Task item: Up to and including the line containing "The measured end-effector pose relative", please reproduce the lines of the listing below, starting from the top.
** Opening Given entries block **
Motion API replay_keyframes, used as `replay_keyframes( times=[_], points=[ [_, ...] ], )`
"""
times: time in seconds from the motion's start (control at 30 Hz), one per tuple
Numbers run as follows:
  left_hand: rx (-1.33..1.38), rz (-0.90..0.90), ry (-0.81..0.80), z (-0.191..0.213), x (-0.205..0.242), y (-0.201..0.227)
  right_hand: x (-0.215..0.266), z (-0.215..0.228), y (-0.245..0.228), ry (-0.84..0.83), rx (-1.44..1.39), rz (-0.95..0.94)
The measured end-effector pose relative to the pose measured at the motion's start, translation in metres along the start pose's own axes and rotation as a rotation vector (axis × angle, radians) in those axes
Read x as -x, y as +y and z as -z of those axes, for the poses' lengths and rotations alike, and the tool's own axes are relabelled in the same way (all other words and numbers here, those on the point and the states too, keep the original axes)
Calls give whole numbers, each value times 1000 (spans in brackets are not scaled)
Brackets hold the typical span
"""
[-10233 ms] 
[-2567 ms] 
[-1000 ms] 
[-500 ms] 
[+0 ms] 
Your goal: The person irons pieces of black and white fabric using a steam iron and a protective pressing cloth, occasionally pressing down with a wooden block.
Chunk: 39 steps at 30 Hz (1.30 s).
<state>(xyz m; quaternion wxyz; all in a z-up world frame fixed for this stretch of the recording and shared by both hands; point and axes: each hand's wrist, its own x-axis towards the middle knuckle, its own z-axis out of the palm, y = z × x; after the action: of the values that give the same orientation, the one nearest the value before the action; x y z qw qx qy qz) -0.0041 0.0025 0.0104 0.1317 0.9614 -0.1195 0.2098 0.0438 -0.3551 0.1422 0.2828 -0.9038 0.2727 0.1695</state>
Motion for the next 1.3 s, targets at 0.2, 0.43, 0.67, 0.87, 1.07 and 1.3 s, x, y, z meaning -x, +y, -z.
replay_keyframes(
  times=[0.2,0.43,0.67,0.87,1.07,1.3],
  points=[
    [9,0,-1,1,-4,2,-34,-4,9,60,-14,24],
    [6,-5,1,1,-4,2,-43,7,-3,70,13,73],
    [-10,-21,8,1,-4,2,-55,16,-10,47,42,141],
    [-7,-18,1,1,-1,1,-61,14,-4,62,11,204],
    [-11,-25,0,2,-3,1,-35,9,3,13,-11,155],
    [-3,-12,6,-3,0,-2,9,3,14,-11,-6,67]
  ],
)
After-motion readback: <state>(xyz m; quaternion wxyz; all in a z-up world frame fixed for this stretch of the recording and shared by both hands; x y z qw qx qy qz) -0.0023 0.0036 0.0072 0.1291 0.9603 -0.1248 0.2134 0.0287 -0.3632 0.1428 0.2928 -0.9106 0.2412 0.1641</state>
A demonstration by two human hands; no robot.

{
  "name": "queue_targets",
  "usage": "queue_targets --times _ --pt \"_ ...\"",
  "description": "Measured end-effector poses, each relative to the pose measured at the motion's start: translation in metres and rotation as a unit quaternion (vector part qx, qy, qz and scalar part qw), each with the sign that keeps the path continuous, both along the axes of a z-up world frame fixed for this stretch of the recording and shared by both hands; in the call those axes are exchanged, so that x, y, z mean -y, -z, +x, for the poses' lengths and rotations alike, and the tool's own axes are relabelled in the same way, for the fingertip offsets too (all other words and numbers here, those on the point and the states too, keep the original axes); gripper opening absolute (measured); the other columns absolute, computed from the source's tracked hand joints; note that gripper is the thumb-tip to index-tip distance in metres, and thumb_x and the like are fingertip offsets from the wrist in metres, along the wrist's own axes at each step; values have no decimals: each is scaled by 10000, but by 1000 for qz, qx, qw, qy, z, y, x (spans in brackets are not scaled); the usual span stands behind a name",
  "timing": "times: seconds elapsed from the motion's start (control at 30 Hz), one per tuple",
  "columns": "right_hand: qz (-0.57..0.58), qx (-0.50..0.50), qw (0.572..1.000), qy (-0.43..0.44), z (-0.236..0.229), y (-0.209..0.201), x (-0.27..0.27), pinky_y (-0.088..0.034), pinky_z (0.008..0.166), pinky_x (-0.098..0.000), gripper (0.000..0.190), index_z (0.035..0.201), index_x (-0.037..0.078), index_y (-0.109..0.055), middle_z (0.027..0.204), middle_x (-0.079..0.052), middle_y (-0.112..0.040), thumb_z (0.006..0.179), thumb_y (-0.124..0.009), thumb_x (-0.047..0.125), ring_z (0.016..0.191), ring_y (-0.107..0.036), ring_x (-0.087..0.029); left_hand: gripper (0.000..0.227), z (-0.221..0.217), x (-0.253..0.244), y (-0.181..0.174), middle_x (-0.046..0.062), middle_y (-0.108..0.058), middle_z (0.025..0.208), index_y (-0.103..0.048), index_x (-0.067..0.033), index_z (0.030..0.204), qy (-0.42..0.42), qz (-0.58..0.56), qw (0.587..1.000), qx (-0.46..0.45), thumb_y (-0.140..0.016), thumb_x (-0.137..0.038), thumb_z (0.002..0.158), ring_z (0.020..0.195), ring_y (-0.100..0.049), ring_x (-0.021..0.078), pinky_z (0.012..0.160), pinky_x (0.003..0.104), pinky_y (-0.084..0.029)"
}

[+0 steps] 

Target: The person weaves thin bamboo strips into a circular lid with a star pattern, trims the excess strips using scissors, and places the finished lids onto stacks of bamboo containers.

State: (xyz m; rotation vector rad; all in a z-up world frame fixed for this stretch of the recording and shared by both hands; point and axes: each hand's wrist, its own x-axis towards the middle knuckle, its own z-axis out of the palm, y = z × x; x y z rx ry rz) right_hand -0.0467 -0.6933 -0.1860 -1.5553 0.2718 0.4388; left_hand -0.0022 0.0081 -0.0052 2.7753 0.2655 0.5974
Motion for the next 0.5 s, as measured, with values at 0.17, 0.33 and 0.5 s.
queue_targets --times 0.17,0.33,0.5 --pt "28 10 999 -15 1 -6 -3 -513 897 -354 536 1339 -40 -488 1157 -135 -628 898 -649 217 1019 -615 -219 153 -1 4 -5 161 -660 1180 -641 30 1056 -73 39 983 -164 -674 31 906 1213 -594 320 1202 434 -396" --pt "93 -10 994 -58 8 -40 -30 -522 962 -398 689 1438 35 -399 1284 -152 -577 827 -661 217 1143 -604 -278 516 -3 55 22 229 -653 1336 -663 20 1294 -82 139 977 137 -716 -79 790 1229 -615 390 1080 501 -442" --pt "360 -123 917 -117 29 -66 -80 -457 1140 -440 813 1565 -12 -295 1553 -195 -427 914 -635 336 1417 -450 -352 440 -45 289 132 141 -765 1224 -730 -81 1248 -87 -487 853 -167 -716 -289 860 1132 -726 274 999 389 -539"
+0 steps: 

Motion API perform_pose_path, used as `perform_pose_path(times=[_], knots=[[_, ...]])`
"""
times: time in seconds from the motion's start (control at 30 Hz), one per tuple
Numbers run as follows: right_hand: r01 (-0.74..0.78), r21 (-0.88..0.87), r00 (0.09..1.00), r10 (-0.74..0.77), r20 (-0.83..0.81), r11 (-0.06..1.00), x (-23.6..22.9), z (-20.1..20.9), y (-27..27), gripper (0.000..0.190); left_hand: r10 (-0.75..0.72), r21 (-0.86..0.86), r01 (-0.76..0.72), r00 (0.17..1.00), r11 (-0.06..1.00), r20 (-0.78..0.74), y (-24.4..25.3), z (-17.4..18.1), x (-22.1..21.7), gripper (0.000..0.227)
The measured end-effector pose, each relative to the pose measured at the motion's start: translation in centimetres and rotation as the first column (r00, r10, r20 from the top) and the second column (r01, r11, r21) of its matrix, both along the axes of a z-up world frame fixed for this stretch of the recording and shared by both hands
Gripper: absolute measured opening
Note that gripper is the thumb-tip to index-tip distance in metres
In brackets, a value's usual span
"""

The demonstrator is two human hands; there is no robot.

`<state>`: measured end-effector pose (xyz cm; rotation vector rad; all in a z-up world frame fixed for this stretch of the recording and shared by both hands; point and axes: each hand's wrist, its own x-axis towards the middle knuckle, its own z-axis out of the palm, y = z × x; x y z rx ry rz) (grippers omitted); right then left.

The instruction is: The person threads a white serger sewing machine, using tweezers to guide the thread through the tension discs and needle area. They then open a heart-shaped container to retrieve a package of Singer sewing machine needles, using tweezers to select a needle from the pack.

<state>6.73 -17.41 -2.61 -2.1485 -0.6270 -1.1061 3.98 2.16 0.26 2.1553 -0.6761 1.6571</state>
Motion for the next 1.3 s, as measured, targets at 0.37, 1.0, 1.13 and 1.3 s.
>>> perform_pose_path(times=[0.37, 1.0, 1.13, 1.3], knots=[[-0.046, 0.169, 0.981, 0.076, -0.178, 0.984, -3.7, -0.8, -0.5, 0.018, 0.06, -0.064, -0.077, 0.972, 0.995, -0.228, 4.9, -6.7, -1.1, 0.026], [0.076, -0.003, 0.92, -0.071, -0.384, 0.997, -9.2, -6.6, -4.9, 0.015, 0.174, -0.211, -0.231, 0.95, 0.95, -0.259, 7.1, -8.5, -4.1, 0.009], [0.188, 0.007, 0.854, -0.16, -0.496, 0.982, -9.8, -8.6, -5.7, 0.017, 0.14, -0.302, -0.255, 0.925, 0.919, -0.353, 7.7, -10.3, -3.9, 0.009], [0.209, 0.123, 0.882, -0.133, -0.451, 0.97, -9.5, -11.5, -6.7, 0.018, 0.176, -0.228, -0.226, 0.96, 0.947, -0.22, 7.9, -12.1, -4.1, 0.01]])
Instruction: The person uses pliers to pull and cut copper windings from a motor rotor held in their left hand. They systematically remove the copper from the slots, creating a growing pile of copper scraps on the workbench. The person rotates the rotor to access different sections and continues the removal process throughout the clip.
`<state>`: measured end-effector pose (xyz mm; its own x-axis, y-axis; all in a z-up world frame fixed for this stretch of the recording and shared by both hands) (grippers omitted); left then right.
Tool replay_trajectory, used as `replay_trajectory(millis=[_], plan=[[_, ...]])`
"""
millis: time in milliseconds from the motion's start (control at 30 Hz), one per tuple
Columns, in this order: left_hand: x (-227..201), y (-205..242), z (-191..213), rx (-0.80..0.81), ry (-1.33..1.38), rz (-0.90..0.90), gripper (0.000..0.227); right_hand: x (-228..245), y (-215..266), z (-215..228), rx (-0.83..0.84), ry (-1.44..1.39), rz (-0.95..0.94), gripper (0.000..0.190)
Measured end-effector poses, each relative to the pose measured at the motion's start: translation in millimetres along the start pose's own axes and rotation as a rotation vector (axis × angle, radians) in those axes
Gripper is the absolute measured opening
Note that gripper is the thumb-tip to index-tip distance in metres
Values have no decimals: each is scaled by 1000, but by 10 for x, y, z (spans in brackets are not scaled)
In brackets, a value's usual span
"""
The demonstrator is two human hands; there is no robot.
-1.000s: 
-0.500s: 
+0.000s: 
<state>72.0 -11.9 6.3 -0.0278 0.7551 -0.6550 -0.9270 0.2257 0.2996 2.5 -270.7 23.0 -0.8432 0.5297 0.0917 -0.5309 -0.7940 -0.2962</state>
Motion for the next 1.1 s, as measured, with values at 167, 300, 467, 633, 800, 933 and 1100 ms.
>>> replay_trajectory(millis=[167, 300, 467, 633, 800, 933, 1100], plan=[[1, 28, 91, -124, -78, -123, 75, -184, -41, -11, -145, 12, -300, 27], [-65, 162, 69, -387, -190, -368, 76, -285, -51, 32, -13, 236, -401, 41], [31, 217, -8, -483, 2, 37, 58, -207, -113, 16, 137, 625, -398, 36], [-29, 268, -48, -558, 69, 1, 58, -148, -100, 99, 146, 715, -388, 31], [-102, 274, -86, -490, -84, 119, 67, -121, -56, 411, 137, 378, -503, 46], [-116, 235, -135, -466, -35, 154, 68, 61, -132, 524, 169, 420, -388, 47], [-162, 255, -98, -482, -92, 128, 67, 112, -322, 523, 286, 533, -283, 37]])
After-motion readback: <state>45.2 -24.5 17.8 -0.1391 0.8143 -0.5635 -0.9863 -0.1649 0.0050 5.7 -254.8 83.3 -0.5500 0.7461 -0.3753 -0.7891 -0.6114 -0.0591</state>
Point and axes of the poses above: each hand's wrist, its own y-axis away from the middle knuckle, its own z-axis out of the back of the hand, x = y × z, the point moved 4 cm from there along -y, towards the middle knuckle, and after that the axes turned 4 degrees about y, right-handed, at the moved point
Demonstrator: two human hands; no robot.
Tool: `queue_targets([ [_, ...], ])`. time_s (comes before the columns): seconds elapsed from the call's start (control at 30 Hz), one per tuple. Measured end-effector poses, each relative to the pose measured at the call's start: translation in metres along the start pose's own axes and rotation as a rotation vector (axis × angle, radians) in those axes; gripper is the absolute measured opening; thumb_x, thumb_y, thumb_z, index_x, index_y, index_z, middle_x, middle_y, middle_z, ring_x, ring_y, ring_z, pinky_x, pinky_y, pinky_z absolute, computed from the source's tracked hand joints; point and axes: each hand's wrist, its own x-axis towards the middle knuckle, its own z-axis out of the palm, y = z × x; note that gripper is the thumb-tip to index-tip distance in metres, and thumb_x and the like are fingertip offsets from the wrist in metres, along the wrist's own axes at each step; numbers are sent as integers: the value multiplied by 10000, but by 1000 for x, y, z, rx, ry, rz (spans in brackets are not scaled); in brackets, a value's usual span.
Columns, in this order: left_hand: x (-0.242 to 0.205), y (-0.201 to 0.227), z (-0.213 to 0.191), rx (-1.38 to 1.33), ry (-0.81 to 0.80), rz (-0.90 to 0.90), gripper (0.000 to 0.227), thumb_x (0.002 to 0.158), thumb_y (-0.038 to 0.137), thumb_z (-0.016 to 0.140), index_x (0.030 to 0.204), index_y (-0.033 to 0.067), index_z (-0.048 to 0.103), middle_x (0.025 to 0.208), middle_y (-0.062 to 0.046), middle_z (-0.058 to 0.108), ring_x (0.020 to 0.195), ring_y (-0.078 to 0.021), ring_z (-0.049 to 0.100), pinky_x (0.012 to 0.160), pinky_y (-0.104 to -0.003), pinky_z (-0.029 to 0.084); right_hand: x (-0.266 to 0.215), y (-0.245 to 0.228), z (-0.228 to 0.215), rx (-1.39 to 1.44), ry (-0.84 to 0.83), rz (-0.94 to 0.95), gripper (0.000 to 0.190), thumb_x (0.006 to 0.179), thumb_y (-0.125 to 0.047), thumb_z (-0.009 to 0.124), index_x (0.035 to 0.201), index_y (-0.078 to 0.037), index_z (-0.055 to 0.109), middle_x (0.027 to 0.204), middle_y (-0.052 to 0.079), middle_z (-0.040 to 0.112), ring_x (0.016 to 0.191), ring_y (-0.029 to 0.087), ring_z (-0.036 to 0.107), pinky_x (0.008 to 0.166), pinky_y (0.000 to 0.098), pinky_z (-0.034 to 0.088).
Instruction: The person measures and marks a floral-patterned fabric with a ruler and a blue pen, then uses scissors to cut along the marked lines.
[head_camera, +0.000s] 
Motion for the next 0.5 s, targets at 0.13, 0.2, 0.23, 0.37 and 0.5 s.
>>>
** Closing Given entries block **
Solution for this task:
Motion API replay_keyframes, used as `replay_keyframes( times=[_], points=[ [_, ...] ], )`
"""
times: time in seconds from the motion's start (control at 30 Hz), one per tuple
Numbers run as follows:
  left_hand: rx (-1.33..1.38), rz (-0.90..0.90), ry (-0.81..0.80), z (-0.191..0.213), x (-0.205..0.242), y (-0.201..0.227)
  right_hand: x (-0.215..0.266), z (-0.215..0.228), y (-0.245..0.228), ry (-0.84..0.83), rx (-1.44..1.39), rz (-0.95..0.94)
The measured end-effector pose relative to the pose measured at the motion's start, translation in metres along the start pose's own axes and rotation as a rotation vector (axis × angle, radians) in those axes

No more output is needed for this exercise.